The problem of publication bias has been identified and discussed extensively already but the extent to which this, ultimately a peculiarity of human nature, may have repercussions does not seem to be something many are willing to think about. As Hugo Mercier and Dan Sperber presented recently, people have a tendency to look for arguments that support their own pet theory and ignore those that seem to stand against their ideas – reason has evolved as a weapon for use in debating where the truth itself does not matter. We each have an in-built argumentative device which cherry-picks evidence to support our ideas.
It is no wonder then that we look for positive results in our experiments and set aside those that are not deemed a success. And it is equally unsurprising to find that it is positive results that disproportionately make it into peer-reviewed journals.
There is no harm in publishing the positives, one might think. However, any worldly statistician should be able to foresee the potential failures of such an approach. Every time an experiment is run, there is a chance that the results that come out of it will represent reality (i.e. be ‘true’) and a chance that they will not (i.e. be false). And this is the case whether the results are positive or negative with respect to the hypothesis being tested.
Now consider – exaggerated though this scenario may be - that the only results ever published are those deemed supportive of the alternative hypothesis being posited.
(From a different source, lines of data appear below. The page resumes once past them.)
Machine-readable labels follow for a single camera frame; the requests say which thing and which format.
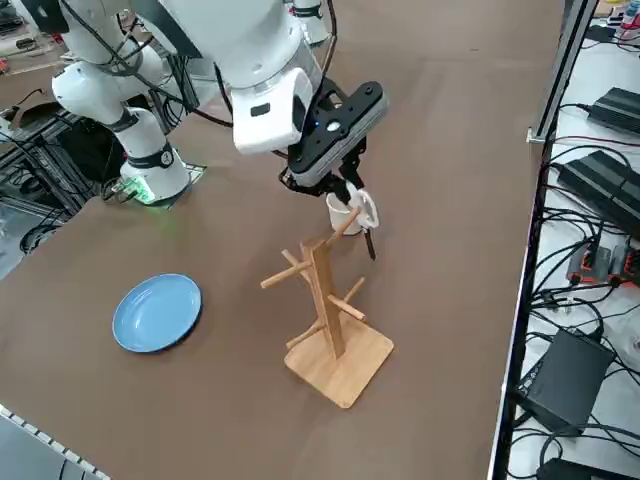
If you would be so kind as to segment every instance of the wooden pole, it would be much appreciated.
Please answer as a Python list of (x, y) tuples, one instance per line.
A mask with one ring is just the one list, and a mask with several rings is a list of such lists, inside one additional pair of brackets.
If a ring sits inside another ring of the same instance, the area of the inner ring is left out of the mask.
[(340, 310), (342, 310), (344, 313), (351, 315), (353, 318), (355, 318), (356, 320), (360, 320), (361, 322), (364, 322), (367, 318), (367, 316), (362, 313), (360, 310), (358, 310), (357, 308), (353, 308), (351, 305), (349, 305), (347, 302), (345, 302), (344, 300), (340, 300), (338, 297), (336, 297), (335, 295), (329, 295), (327, 297), (329, 299), (329, 301), (331, 303), (333, 303), (336, 307), (338, 307)]
[[(300, 265), (300, 261), (298, 261), (295, 255), (291, 253), (289, 250), (283, 250), (281, 253), (282, 253), (282, 256), (288, 260), (291, 266), (296, 267)], [(300, 275), (302, 275), (302, 278), (304, 278), (307, 281), (307, 283), (311, 285), (311, 277), (307, 272), (303, 270), (302, 272), (300, 272)]]
[(331, 264), (329, 263), (329, 248), (324, 242), (318, 246), (302, 246), (304, 263), (311, 262), (309, 276), (311, 277), (311, 292), (313, 303), (318, 312), (320, 324), (327, 327), (329, 347), (337, 360), (345, 352), (342, 326), (340, 325), (340, 310), (328, 298), (333, 295), (335, 288), (331, 276)]
[(286, 280), (289, 277), (292, 277), (293, 275), (295, 275), (296, 273), (300, 273), (303, 270), (309, 268), (311, 266), (311, 262), (307, 261), (307, 262), (302, 262), (299, 263), (298, 265), (291, 267), (287, 270), (284, 270), (280, 273), (276, 273), (273, 277), (269, 277), (266, 280), (264, 280), (262, 283), (260, 283), (260, 286), (262, 288), (269, 288), (274, 286), (277, 283), (280, 283), (283, 280)]
[(360, 291), (362, 285), (364, 285), (364, 277), (360, 277), (360, 280), (358, 280), (356, 284), (351, 287), (351, 290), (349, 290), (349, 292), (344, 296), (344, 301), (349, 303), (351, 299), (355, 297), (356, 294)]
[(309, 330), (304, 332), (302, 335), (298, 335), (293, 340), (289, 340), (287, 342), (287, 350), (291, 350), (296, 345), (299, 345), (300, 343), (304, 342), (307, 338), (313, 337), (316, 333), (318, 333), (321, 330), (324, 330), (325, 328), (327, 328), (326, 325), (321, 325), (316, 321), (316, 323), (311, 325), (311, 328), (309, 328)]

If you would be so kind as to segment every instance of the black power supply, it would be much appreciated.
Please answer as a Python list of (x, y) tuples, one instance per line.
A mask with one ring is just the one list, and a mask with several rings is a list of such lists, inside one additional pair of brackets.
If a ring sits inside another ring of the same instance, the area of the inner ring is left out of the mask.
[(557, 168), (562, 185), (605, 220), (640, 238), (640, 174), (600, 150)]
[(545, 463), (536, 473), (538, 480), (639, 480), (599, 468), (554, 458)]
[(587, 423), (614, 354), (584, 334), (559, 330), (516, 388), (518, 403), (550, 431)]
[(591, 106), (589, 120), (640, 135), (640, 95), (614, 87)]

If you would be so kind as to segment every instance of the table surface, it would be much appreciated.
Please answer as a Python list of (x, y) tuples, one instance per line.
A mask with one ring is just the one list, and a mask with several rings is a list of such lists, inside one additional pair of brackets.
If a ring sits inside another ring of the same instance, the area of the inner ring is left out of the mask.
[[(586, 40), (584, 46), (591, 46), (593, 43), (592, 41)], [(562, 103), (584, 103), (591, 105), (614, 86), (640, 93), (640, 84), (638, 83), (639, 76), (640, 61), (638, 61), (637, 53), (625, 52), (615, 45), (598, 45), (582, 50), (578, 56), (571, 81)], [(638, 143), (637, 136), (616, 132), (602, 125), (590, 122), (587, 120), (587, 114), (582, 110), (567, 107), (560, 110), (556, 136), (557, 138), (561, 138), (572, 135)], [(577, 145), (597, 145), (598, 143), (597, 141), (580, 139), (559, 140), (554, 144), (552, 157)], [(636, 171), (640, 171), (640, 152), (638, 151), (638, 147), (627, 147), (609, 143), (601, 144), (623, 152), (632, 167)], [(582, 158), (595, 150), (597, 150), (597, 148), (577, 149), (558, 158), (557, 163), (562, 164)], [(555, 171), (551, 171), (549, 183), (558, 185), (556, 177)], [(568, 208), (580, 211), (579, 203), (573, 202), (553, 190), (548, 191), (545, 205), (548, 207)], [(556, 250), (580, 241), (582, 238), (582, 232), (568, 223), (548, 222), (542, 229), (538, 258), (544, 258)], [(605, 232), (602, 238), (602, 245), (613, 249), (615, 245), (624, 244), (625, 241), (625, 236), (615, 236)], [(550, 261), (536, 272), (536, 285), (556, 263), (557, 261)], [(545, 287), (566, 287), (568, 283), (566, 280), (566, 271), (567, 266), (565, 264), (549, 278), (545, 283)], [(606, 292), (606, 289), (591, 292), (584, 291), (580, 292), (579, 295), (576, 294), (576, 296), (584, 298), (585, 300), (596, 300)], [(616, 290), (605, 302), (597, 304), (597, 308), (606, 316), (625, 312), (638, 303), (640, 303), (640, 291), (635, 287), (623, 287)], [(544, 310), (543, 313), (552, 321), (566, 328), (594, 318), (593, 312), (584, 307), (573, 308), (570, 312), (559, 309), (557, 312)], [(630, 319), (637, 321), (637, 310), (626, 316), (613, 317), (605, 320), (605, 336), (612, 339), (616, 349), (620, 346), (619, 343), (616, 343), (615, 333), (621, 332), (622, 326)], [(584, 331), (590, 332), (593, 330), (593, 326), (585, 326), (583, 329)], [(529, 321), (528, 331), (553, 335), (556, 332), (556, 328), (532, 316)], [(549, 346), (544, 340), (531, 340), (527, 345), (523, 375), (540, 359)], [(611, 372), (617, 368), (618, 366), (614, 364), (609, 368), (609, 371)], [(638, 405), (640, 405), (640, 388), (638, 388), (625, 373), (619, 373), (606, 379), (603, 383), (593, 409), (593, 415), (604, 424), (640, 432), (640, 409)], [(523, 428), (542, 428), (544, 430), (535, 420), (526, 422)], [(528, 432), (516, 434), (514, 438), (518, 438), (526, 433)], [(595, 430), (591, 430), (589, 433), (602, 435), (602, 432)], [(539, 453), (543, 442), (544, 438), (531, 437), (516, 443), (511, 452), (511, 472), (515, 475), (528, 475), (535, 472), (539, 465)], [(567, 460), (631, 476), (637, 476), (640, 471), (640, 459), (629, 455), (615, 444), (602, 442), (600, 440), (580, 438), (577, 440), (563, 439), (561, 442), (565, 452), (564, 458)], [(551, 456), (555, 454), (556, 449), (550, 448), (547, 458), (551, 458)]]
[[(503, 3), (337, 5), (334, 80), (379, 80), (392, 102), (361, 167), (379, 259), (361, 238), (334, 255), (338, 288), (367, 276), (354, 306), (396, 345), (351, 410), (284, 366), (314, 320), (305, 285), (259, 287), (282, 248), (328, 232), (324, 200), (198, 118), (171, 139), (209, 170), (172, 210), (90, 201), (3, 281), (0, 402), (118, 480), (486, 476), (535, 185), (525, 132), (561, 17), (555, 0)], [(199, 284), (200, 322), (127, 353), (113, 310), (161, 272)]]

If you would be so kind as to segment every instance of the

A proportion of those results will not represent reality, by virtue of chance alone. The corollary, of course, is that a portion of unpublished results would have turned out positive if it were not for chance.
The consequence of such a situation is that, when someone attempts to repeat and thus verify a published study, there is a disproportionately high chance that they will not be able to duplicate it. This is not because they have performed the experiment inaccurately or because of some mysterious force driving effect sizes down; it is simply that each successive replication increases the probability of finding the ‘truth’ and the population of studies from which replications are drawn is already biased in favour of so-called Type I errors.
As long as replications are made, this seems relatively harmless. However, this method - the one currently employed by scientists globally – raises some disconcerting questions. Firstly, what happens to all those unpublished false negatives? Possibly these ideas are doomed to gather proverbial dust until being independently stumbled upon once more for a second chance at positivity. Secondly, how efficient is all this? It seems more sensible to publish all results judged to be reasonably methodologically reliable, irrespective of whether they fall in favour of a hypothesis or against it. Turning to Carl Sagan’s words once more, a scientist should welcome defeat as readily as assurance.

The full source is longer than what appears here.